### WHAT TO WORK ON
Your copy should contain exactly the lines from the start of the material through the line containing "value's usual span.", and no pictures.

---- ENTRIES SUPPLIED

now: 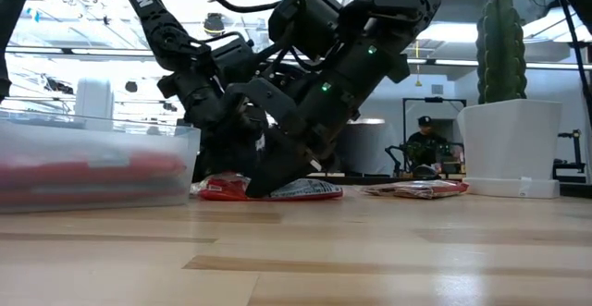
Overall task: Sort popcorn bags into baskets
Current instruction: Put the red popcorn bag into the transparent bin
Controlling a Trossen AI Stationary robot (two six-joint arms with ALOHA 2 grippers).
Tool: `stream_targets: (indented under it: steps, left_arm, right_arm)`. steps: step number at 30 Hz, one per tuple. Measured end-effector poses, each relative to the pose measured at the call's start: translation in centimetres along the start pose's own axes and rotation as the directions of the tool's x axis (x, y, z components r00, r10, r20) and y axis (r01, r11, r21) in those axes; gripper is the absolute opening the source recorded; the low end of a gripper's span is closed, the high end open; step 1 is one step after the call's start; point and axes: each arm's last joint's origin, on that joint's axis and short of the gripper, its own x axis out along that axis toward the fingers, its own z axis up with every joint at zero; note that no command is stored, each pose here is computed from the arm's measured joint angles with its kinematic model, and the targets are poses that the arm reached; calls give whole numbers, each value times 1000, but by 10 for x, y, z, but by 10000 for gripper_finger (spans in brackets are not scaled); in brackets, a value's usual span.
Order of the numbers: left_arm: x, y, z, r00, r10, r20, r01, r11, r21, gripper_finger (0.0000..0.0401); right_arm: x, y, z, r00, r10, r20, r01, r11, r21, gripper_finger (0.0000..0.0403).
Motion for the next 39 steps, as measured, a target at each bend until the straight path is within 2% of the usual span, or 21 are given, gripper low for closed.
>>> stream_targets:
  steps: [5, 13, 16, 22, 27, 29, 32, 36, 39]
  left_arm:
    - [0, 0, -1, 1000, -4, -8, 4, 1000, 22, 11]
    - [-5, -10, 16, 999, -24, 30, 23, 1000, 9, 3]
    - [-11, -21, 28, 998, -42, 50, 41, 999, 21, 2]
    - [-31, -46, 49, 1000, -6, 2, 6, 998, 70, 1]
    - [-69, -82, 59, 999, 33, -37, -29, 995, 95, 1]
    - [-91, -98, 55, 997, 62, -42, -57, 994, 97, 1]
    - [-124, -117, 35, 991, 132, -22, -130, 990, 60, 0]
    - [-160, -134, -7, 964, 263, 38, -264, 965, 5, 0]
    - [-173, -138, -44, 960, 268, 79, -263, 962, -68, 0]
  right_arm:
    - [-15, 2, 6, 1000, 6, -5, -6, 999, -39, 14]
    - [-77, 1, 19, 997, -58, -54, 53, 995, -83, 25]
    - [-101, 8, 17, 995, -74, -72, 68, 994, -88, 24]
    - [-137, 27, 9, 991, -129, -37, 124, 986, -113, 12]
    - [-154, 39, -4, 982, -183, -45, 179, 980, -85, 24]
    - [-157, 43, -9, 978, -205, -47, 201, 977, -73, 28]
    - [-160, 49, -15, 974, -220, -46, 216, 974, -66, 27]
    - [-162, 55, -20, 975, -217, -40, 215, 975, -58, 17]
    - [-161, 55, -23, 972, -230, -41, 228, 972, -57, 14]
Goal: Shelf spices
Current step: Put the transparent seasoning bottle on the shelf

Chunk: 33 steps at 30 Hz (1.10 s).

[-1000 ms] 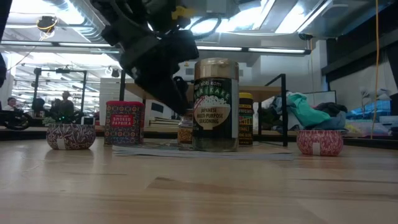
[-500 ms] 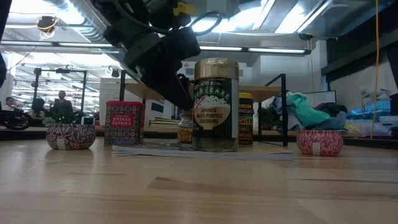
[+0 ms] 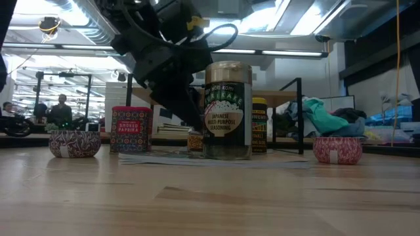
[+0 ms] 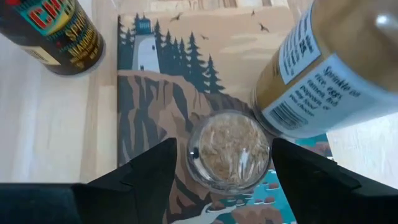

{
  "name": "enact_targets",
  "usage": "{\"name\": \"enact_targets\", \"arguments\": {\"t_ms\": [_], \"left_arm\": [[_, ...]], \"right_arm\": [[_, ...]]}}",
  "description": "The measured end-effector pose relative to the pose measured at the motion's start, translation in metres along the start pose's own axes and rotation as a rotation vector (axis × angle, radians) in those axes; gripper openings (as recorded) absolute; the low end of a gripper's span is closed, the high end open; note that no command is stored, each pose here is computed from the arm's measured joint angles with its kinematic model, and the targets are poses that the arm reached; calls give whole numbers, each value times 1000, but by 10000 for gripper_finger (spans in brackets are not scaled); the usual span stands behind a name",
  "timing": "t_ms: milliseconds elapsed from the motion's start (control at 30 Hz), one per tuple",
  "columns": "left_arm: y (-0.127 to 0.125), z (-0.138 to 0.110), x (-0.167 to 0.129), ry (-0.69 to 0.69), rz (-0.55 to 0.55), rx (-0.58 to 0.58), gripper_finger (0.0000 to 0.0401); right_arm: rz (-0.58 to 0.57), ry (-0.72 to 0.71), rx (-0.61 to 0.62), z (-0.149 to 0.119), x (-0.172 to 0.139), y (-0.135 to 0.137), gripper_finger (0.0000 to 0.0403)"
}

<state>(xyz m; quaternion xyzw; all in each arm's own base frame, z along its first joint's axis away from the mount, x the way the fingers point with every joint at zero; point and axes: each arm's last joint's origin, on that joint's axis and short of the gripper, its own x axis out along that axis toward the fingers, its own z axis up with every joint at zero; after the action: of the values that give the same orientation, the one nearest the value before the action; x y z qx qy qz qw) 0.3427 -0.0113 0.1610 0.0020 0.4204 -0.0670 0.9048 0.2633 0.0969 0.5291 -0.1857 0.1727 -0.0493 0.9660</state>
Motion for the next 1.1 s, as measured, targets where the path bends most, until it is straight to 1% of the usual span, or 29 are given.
{"name": "enact_targets", "arguments": {"t_ms": [167,267,367,500,533,900,1000,1100], "left_arm": [[0,-2,2,10,-15,11,254],[0,-1,2,6,-16,13,245],[2,0,2,-2,-14,17,218],[3,0,1,-12,-13,42,170],[3,1,1,-15,-12,44,165],[4,3,-2,-24,-9,42,165],[3,7,-14,-29,-5,35,165],[2,14,-32,-9,36,21,165]], "right_arm": [[1,0,1,0,0,0,276],[1,0,1,0,0,0,276],[1,0,0,0,0,0,276],[0,0,0,0,0,0,276],[-6,1,0,0,0,0,276],[-15,3,-1,0,0,0,276],[-16,4,-1,0,0,0,276],[-16,4,-1,0,0,0,276]]}}
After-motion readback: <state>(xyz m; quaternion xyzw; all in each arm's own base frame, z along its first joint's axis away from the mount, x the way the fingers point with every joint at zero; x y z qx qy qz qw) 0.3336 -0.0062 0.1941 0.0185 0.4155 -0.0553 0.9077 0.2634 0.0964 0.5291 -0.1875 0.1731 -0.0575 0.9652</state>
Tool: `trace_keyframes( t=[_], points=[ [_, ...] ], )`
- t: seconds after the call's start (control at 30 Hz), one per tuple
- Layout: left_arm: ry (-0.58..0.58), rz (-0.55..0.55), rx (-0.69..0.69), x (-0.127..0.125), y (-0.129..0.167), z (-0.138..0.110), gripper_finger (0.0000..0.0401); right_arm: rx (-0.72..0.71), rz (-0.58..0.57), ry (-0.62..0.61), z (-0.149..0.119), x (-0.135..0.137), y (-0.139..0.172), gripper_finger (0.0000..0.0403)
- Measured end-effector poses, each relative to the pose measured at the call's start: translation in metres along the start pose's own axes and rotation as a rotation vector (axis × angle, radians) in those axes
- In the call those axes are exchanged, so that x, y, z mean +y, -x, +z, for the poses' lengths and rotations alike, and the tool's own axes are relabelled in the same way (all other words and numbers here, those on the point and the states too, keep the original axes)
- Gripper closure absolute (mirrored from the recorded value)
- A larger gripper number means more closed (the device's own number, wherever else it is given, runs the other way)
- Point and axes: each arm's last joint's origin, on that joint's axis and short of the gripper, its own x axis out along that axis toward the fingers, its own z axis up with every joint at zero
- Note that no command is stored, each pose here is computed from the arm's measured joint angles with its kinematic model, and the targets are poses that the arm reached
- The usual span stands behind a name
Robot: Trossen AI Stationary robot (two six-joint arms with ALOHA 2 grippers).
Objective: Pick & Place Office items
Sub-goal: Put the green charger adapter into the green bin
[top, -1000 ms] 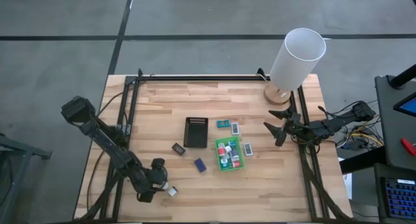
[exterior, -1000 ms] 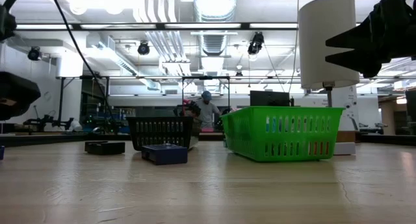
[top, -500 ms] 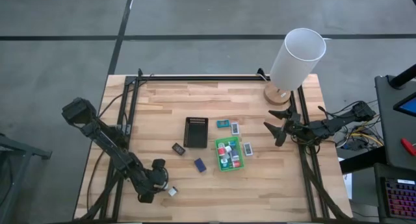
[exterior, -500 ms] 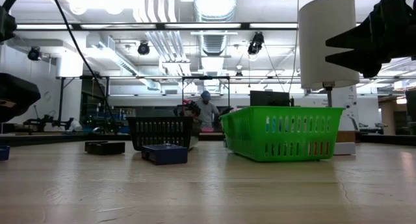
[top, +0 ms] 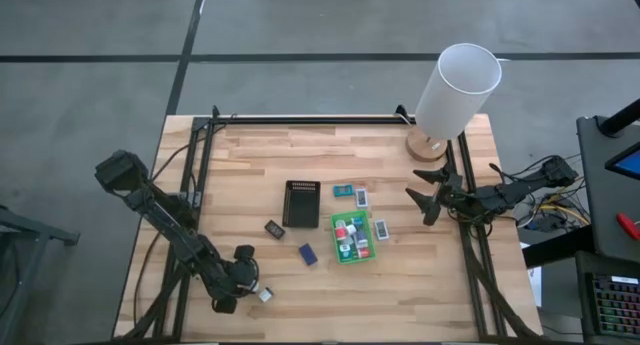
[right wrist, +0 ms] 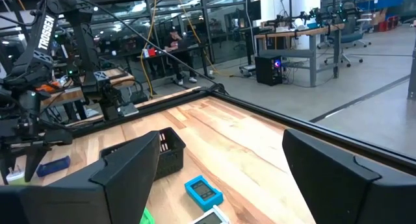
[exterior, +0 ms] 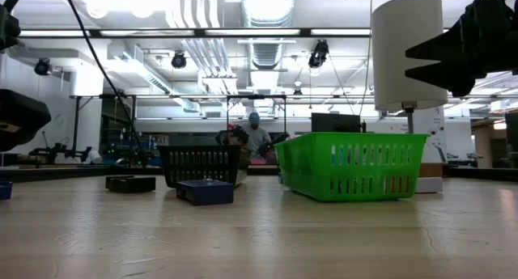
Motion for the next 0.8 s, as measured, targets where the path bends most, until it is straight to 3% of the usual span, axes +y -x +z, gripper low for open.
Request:
trace_keyframes(
  t=[0.27, 0.5, 0.8],
  points=[
    [-0.034, 0.006, -0.004, -0.002, 0.006, 0.007, 0.0263, 0.0, 0.0, 0.0, 0.0, 0.0, 0.0, 0.008],
    [-0.039, 0.04, 0.001, -0.001, 0.013, 0.023, 0.0245, 0.0, 0.0, -0.001, 0.0, 0.0, 0.0, 0.0076],
    [-0.073, 0.09, 0.008, 0.006, 0.017, 0.046, 0.0257, 0.0, 0.0, 0.0, 0.0, 0.0, 0.0, 0.0085]
  ],
)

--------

### EXERCISE ANSWER
now: 
Overall task: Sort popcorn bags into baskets
Current instruction: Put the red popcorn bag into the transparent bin
Controlling a Trossen AI Stationary robot (two six-joint arms with ALOHA 2 grippers).
Tool: `stream_targets: (indented under it: steps, left_arm, right_arm)`. steps: step number at 30 Hz, one per tuple. Measured end-effector poses, each relative to the pose measured at the call's start: translation in centimetres along the start pose's own axes and rotation as the directions of the tool's x axis (x, y, z components r00, r10, r20) and y axis (r01, r11, r21) in those axes; gripper is the absolute opening the source recorded; the low end of a gripper's span is closed, the high end open; step 1 is one step after the call's start; point and axes: each arm's last joint's origin, on that joint's axis and short of the gripper, its own x axis out along that axis toward the fingers, its own z axis up with every joint at zero; note that no command is stored, each pose here is computed from the arm's measured joint angles with its kinematic model, and the targets are poses that the arm reached; calls give whole numbers, each value times 1000, but by 10 for x, y, z, but by 10000 for gripper_finger (spans in brackets are not scaled); in brackets, a value's usual span.

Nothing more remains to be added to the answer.